## WHAT TO PRODUCE:
Retype the opening lines of the listing below, ending with the line that contains "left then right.", and leave out any pictures.
AVAILABLE DATA Start Marker
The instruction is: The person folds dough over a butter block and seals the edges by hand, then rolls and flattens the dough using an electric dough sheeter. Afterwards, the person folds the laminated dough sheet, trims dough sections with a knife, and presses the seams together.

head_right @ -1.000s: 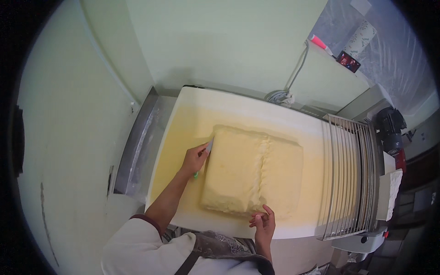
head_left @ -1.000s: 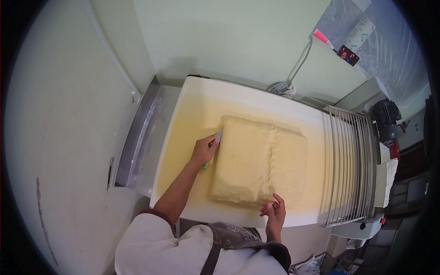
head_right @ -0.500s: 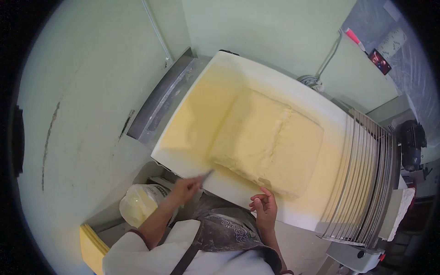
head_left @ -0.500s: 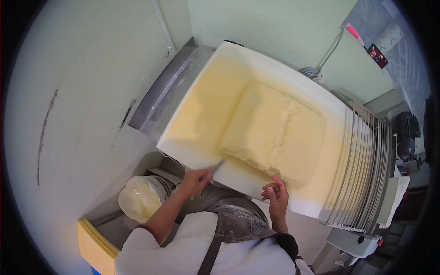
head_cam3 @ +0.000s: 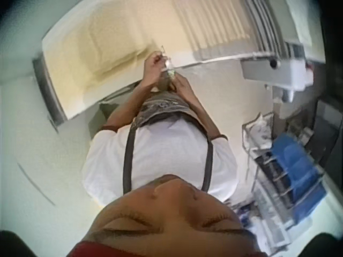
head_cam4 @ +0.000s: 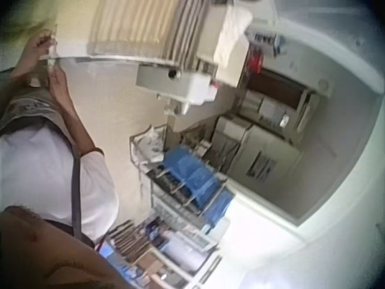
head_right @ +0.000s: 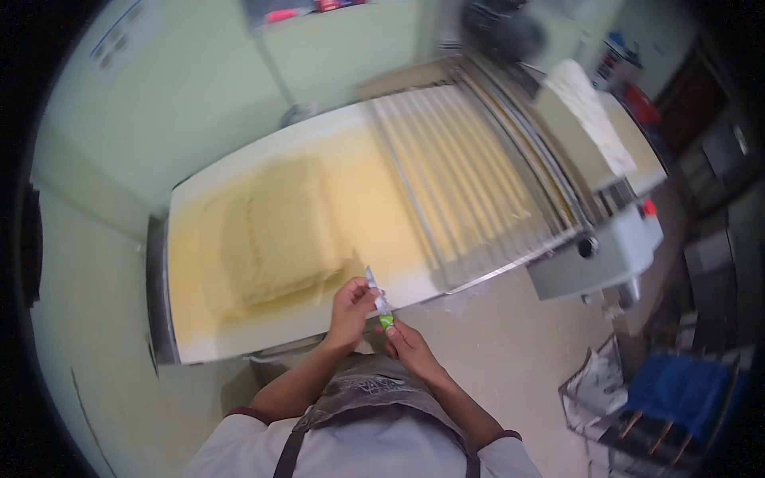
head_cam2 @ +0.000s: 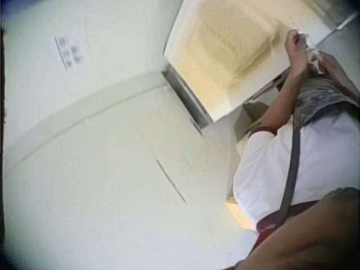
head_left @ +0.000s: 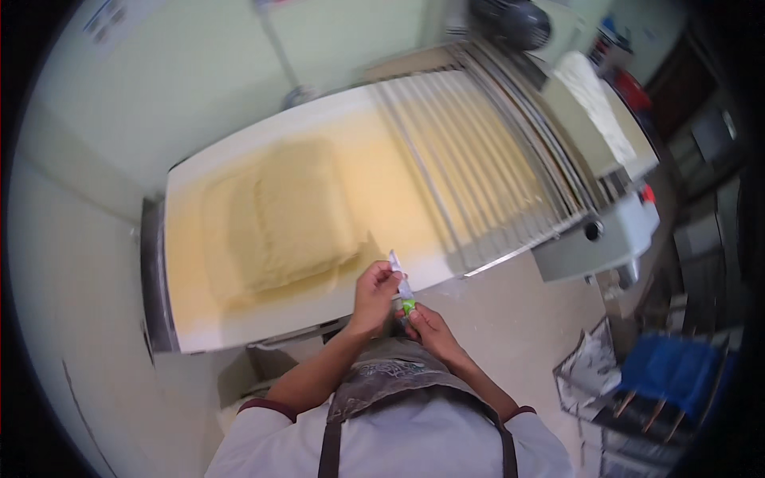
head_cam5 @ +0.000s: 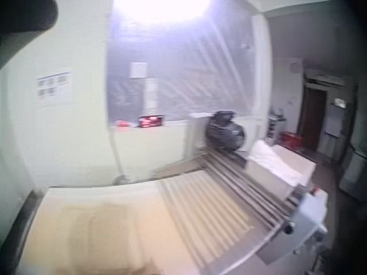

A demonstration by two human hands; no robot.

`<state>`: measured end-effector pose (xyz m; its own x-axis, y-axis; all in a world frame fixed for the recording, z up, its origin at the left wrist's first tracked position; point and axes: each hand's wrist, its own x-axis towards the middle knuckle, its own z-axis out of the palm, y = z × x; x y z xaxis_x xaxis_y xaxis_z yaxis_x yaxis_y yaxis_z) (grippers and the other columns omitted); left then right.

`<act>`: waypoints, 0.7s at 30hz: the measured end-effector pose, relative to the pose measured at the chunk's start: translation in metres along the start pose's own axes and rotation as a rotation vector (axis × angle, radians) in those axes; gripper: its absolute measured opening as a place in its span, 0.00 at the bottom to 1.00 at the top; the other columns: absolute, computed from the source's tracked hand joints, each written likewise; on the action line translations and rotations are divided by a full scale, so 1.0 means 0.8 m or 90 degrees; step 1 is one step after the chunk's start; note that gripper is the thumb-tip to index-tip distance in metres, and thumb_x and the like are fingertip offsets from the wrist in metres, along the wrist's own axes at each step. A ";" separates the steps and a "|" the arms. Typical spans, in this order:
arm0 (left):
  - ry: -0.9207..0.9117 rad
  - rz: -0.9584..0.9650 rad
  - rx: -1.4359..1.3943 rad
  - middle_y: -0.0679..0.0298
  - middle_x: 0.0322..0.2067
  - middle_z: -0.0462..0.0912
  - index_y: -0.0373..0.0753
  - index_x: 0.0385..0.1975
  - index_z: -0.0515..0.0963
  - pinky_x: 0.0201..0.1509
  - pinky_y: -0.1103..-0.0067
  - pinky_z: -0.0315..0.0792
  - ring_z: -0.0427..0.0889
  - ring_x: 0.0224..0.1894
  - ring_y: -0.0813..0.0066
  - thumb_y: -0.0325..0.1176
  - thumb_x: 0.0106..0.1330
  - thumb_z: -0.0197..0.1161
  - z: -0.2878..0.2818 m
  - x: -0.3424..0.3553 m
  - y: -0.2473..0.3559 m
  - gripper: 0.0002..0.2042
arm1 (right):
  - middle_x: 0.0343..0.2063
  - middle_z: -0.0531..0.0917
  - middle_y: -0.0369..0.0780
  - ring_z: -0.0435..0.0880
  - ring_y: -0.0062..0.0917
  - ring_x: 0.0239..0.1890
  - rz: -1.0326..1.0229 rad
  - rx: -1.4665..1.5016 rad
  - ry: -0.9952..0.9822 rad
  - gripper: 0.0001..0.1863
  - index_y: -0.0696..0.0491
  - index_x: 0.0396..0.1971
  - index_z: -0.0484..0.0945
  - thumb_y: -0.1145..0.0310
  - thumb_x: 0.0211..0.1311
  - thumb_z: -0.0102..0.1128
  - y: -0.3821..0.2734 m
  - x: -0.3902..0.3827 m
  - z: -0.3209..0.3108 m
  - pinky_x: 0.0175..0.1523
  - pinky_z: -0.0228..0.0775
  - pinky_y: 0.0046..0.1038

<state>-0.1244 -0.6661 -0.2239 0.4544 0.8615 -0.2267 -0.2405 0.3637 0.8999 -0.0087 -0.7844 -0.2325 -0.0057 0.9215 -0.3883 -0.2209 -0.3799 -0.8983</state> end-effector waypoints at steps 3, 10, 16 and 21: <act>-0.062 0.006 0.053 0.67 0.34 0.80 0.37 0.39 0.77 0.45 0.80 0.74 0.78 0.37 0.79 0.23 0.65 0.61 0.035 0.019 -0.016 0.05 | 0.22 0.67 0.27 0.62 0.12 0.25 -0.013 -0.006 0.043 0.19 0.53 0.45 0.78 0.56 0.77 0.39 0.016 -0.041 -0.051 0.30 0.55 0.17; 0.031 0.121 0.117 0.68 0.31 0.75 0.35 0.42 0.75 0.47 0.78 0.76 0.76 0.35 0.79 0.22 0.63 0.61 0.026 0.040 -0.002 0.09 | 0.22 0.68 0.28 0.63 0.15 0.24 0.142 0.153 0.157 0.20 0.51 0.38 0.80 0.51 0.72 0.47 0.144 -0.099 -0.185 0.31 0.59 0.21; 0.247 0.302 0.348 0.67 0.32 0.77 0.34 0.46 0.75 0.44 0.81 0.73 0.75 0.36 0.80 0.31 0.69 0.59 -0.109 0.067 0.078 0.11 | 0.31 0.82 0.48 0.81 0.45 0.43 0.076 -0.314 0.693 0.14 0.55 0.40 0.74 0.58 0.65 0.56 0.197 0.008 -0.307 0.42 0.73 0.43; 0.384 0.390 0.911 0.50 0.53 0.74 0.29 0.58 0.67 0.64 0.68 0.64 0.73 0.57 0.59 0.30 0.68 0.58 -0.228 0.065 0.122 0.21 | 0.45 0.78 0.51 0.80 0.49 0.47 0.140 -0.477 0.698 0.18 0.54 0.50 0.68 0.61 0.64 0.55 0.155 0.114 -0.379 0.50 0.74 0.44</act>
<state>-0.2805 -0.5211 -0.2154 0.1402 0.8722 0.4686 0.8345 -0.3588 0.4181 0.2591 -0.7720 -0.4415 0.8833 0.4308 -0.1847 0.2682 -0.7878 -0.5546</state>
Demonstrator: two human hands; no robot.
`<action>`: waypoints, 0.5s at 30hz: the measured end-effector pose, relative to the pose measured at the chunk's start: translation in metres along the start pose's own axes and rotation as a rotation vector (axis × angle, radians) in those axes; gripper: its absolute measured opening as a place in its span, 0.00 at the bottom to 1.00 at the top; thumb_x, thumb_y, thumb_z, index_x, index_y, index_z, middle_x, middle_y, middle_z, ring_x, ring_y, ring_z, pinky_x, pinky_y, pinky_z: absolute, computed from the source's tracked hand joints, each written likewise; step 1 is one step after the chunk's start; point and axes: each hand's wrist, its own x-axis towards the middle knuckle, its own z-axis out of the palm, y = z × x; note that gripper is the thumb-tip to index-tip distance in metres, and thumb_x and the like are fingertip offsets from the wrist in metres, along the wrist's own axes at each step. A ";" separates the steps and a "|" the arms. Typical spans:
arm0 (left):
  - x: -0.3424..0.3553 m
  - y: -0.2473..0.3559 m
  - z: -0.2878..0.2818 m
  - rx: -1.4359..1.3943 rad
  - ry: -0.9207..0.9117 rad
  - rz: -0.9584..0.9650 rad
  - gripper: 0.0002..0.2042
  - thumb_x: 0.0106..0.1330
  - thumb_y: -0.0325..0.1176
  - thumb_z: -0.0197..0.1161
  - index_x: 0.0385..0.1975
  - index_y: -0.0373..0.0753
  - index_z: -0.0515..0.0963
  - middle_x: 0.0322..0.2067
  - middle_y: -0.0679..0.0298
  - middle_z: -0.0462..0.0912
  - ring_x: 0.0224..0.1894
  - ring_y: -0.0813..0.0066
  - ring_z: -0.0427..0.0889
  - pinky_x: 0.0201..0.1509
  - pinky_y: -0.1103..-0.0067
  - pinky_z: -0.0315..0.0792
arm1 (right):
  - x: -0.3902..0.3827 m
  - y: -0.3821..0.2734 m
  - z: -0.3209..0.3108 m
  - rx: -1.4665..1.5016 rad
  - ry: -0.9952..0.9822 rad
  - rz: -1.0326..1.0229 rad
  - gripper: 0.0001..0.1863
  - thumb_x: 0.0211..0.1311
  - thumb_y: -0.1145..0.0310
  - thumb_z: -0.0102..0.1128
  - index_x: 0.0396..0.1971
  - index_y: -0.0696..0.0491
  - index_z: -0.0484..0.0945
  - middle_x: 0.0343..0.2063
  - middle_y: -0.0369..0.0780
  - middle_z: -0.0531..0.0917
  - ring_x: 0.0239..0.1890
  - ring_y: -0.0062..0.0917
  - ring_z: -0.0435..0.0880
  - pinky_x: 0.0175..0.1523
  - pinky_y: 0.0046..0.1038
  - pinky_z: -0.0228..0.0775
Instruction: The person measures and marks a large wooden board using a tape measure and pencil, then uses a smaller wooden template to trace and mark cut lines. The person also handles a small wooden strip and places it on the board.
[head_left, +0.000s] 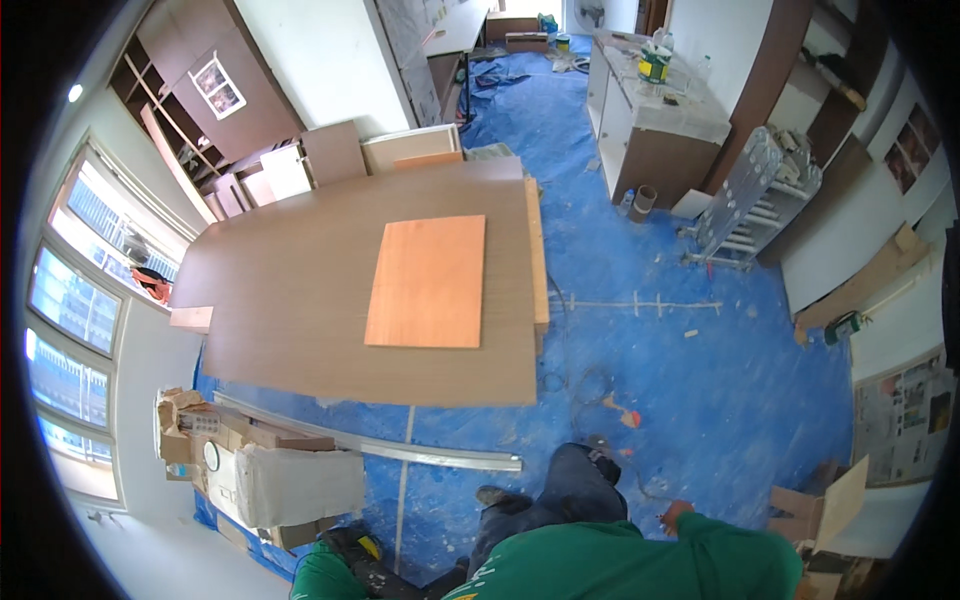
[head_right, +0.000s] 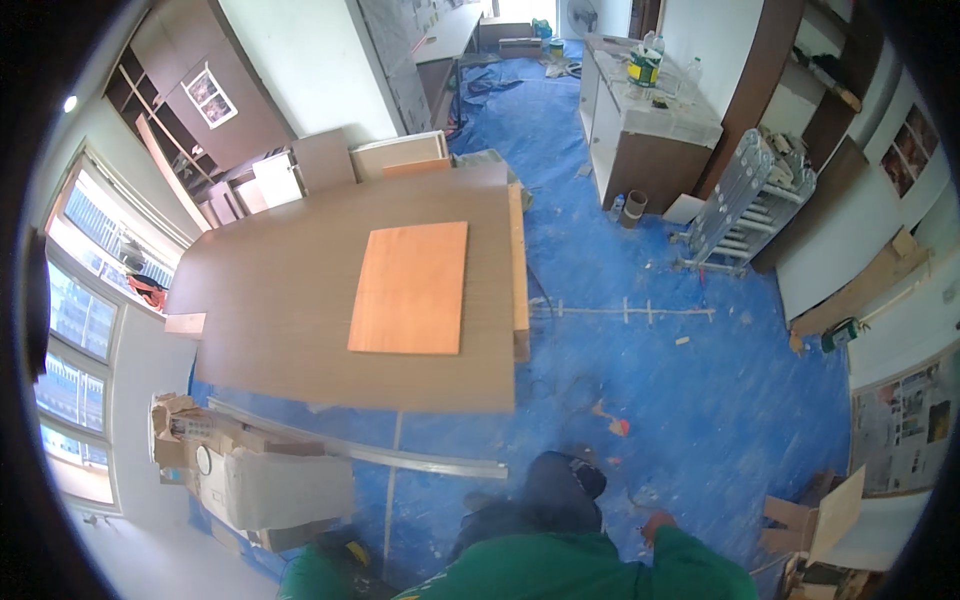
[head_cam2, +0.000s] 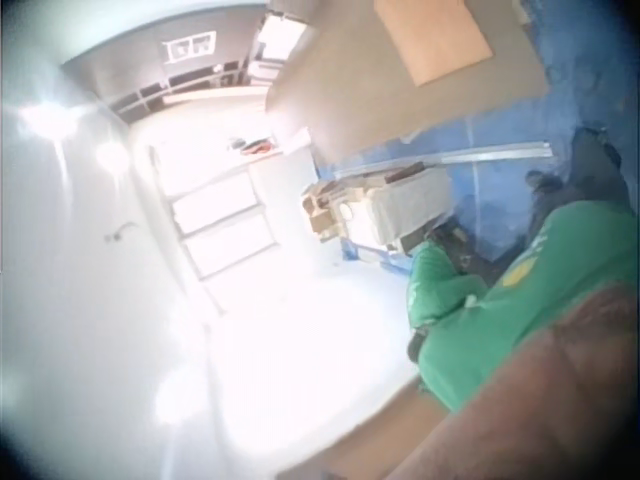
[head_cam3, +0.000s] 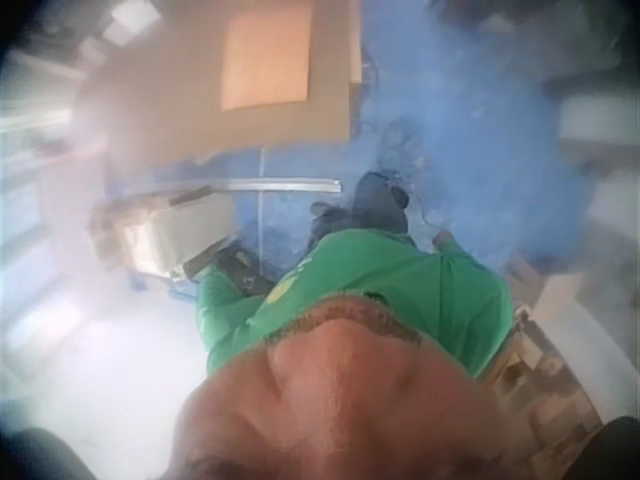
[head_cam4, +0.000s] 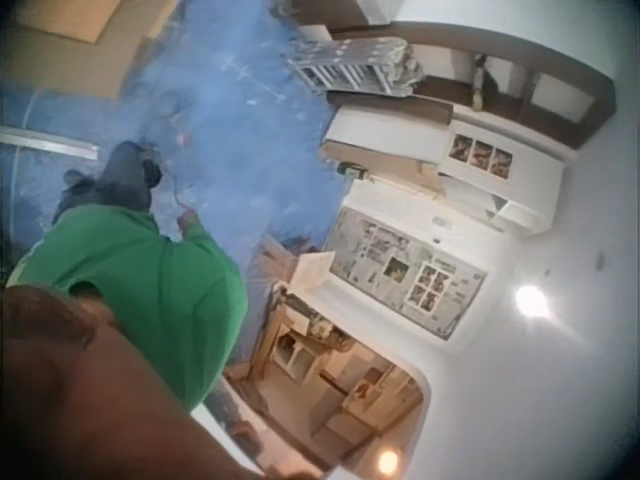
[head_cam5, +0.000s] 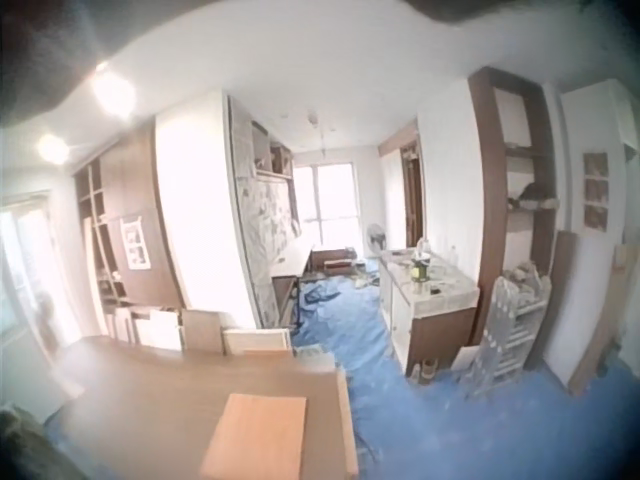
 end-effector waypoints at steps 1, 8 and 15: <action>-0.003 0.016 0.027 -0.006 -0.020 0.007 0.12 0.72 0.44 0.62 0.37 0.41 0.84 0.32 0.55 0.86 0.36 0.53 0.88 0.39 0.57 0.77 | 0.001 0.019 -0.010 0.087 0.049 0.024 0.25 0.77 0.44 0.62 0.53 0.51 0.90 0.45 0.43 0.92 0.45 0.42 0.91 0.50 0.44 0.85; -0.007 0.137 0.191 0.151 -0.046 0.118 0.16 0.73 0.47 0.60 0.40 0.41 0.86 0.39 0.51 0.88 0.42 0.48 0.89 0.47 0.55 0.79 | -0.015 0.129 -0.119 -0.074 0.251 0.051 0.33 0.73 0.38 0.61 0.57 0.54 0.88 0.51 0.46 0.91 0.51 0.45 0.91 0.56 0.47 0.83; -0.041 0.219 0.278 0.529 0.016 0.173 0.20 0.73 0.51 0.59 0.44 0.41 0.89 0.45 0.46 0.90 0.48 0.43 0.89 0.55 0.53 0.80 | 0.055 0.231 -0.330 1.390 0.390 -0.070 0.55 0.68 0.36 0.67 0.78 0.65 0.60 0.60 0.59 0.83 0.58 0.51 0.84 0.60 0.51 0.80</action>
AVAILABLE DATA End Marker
## TASK ANSWER:
The instruction is: The person folds dough over a butter block and seals the edges by hand, then rolls and flattens the dough using an electric dough sheeter. Afterwards, the person folds the laminated dough sheet, trims dough sections with a knife, and presses the seams together.

head_right @ -1.000s: 
head_left @ -1.000s: 
head_right @ -0.500s: 
head_left @ -0.500s: 
head_cam3 @ +0.000s: 
head_cam4 @ +0.000s: 
head_right @ +0.000s: 
head_cam2 @ +0.000s: 
head_left @ +0.000s: 
head_cam5 @ +0.000s: 

A demonstration by two human hands; no robot.

`<state>`: measured end-effector pose (xyz m; its own x-axis, y-axis; all in a world frame fixed for the recording, z up, its origin at the left wrist's first tracked position; point and axes: each hand's wrist, its own x-axis towards the middle knuckle, its own z-axis out of the palm, y = z × x; x y z xaxis_x xaxis_y xaxis_z yaxis_x yaxis_y yaxis_z) (grippers and the other columns omitted); left then right.

Nothing further is needed for this exercise.